**WORK REQUEST:** Copy exactly the stretch of data below from the line with "For every instance of the red fire" through the line with "For every instance of the grey fuzzy", including both of those lines.

(Records drawn from a dataset)
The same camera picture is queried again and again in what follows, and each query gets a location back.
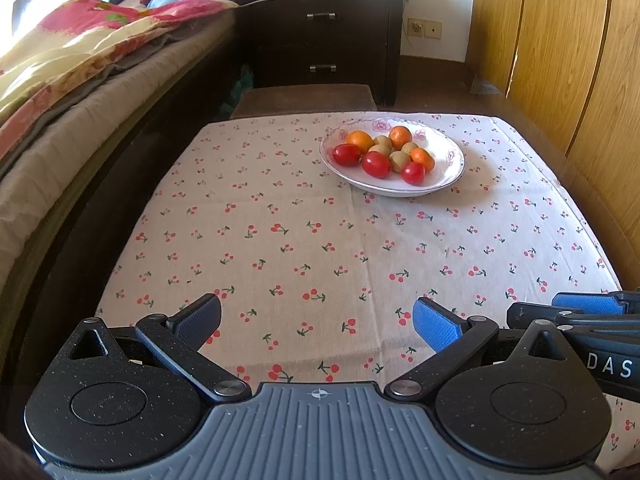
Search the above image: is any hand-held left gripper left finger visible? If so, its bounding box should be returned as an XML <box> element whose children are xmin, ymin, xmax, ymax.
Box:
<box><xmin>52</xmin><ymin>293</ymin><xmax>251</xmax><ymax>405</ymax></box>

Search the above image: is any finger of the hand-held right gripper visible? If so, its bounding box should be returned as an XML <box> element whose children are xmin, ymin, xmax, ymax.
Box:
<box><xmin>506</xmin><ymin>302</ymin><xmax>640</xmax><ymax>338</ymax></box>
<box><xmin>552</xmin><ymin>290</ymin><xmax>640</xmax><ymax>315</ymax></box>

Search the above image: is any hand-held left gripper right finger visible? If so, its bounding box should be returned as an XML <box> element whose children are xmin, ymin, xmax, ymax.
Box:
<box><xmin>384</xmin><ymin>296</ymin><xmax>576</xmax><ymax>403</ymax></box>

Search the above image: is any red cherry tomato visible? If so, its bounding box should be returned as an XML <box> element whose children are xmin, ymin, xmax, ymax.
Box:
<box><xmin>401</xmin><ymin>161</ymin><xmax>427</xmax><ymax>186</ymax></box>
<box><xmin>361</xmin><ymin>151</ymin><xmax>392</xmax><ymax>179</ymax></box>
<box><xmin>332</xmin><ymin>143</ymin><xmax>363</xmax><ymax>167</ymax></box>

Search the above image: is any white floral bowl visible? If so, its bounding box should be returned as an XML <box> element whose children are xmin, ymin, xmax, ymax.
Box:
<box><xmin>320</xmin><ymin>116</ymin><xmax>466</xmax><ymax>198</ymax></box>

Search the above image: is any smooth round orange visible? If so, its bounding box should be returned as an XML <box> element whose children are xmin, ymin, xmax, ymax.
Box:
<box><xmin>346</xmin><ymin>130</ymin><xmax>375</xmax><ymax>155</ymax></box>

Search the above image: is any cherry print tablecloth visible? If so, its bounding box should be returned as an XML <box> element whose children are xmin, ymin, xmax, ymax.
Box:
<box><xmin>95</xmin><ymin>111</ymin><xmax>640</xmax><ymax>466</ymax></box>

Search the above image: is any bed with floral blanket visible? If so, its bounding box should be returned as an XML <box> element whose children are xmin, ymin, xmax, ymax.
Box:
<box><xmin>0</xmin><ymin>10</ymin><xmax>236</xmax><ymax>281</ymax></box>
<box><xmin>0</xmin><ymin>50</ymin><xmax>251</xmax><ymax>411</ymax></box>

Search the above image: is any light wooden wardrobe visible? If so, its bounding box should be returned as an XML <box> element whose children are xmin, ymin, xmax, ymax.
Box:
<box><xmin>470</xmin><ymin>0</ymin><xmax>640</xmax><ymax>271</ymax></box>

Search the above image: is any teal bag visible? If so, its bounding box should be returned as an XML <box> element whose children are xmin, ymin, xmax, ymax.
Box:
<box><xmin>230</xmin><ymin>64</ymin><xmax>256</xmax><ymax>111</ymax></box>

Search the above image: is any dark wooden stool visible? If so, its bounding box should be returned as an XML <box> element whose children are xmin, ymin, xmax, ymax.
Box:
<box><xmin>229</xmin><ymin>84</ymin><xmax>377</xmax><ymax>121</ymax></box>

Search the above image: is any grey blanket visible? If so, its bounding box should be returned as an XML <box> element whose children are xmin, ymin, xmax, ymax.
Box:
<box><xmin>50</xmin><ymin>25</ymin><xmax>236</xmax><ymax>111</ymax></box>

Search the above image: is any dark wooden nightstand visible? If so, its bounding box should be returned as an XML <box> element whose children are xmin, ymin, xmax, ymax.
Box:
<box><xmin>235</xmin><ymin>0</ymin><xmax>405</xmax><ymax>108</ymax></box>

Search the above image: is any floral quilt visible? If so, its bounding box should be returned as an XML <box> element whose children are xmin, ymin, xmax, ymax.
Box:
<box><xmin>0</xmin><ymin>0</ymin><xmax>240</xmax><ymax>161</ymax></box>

...

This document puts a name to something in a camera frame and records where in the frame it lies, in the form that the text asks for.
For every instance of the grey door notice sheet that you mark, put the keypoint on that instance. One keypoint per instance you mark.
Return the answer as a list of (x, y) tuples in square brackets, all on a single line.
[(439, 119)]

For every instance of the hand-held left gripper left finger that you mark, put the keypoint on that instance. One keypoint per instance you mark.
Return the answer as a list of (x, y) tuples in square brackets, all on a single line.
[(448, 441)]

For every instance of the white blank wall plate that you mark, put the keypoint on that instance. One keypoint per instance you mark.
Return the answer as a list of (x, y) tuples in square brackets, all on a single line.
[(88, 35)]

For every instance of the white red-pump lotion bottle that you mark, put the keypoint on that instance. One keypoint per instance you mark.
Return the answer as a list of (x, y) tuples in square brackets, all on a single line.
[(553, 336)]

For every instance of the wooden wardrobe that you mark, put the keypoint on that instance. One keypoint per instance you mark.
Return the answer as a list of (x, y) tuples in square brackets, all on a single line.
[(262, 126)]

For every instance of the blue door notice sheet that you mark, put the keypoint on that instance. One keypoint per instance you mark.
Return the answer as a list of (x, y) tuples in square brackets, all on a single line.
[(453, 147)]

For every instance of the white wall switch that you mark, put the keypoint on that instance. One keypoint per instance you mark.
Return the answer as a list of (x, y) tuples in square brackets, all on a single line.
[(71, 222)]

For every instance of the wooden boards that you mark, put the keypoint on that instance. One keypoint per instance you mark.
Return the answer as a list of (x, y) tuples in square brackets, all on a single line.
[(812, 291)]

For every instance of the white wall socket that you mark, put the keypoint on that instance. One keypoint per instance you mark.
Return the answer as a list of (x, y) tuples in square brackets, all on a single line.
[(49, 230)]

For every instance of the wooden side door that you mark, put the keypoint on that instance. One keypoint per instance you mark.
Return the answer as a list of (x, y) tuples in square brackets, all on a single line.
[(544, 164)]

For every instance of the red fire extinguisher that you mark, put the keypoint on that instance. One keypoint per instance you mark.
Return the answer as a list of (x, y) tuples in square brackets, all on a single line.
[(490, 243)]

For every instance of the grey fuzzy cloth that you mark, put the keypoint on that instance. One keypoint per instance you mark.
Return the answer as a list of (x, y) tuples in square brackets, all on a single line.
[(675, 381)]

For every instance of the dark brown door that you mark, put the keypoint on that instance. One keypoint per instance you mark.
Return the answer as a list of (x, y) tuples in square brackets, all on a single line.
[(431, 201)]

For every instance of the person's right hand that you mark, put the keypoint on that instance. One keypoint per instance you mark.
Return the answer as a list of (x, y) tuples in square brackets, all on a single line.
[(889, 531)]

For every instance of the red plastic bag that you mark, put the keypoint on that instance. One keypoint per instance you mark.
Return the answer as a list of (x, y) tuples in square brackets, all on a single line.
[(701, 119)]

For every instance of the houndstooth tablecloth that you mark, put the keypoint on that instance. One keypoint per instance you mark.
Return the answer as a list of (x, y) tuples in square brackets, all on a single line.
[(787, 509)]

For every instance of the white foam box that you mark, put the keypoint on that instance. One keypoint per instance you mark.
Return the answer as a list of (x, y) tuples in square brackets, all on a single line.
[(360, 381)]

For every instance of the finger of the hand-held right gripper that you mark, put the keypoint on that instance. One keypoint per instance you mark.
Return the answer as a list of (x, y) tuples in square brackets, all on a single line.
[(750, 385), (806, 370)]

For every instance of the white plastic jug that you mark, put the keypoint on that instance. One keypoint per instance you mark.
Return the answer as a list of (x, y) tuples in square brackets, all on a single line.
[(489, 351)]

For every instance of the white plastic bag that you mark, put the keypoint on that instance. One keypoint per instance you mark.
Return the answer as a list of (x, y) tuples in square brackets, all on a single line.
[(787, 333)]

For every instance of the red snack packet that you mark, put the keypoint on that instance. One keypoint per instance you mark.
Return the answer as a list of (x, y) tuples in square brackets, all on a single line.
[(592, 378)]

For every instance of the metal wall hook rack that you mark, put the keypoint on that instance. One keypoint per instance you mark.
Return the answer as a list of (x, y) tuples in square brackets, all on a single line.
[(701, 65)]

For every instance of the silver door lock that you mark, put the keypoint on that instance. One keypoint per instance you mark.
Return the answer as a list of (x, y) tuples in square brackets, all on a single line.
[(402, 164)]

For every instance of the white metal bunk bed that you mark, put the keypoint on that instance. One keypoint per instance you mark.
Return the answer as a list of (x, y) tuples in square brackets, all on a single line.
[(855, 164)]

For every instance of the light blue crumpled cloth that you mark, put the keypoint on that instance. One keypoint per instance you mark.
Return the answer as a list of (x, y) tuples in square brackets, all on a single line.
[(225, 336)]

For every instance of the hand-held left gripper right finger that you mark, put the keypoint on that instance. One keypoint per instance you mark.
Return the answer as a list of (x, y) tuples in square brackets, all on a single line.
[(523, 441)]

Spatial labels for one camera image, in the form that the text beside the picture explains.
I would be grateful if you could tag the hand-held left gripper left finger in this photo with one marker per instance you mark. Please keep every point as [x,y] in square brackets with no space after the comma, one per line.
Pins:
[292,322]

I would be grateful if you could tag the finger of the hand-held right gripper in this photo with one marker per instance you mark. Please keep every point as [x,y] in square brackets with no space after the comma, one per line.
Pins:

**COMPLETED EXERCISE:**
For every instance of the red fire extinguisher that you mark, put the keypoint on that instance. One keypoint per instance you mark.
Return the answer as a list of (x, y) tuples in square brackets, all on a single line.
[(490, 243)]

For every instance of the grey fuzzy cloth that you mark, put the keypoint on that instance. One keypoint per instance you mark.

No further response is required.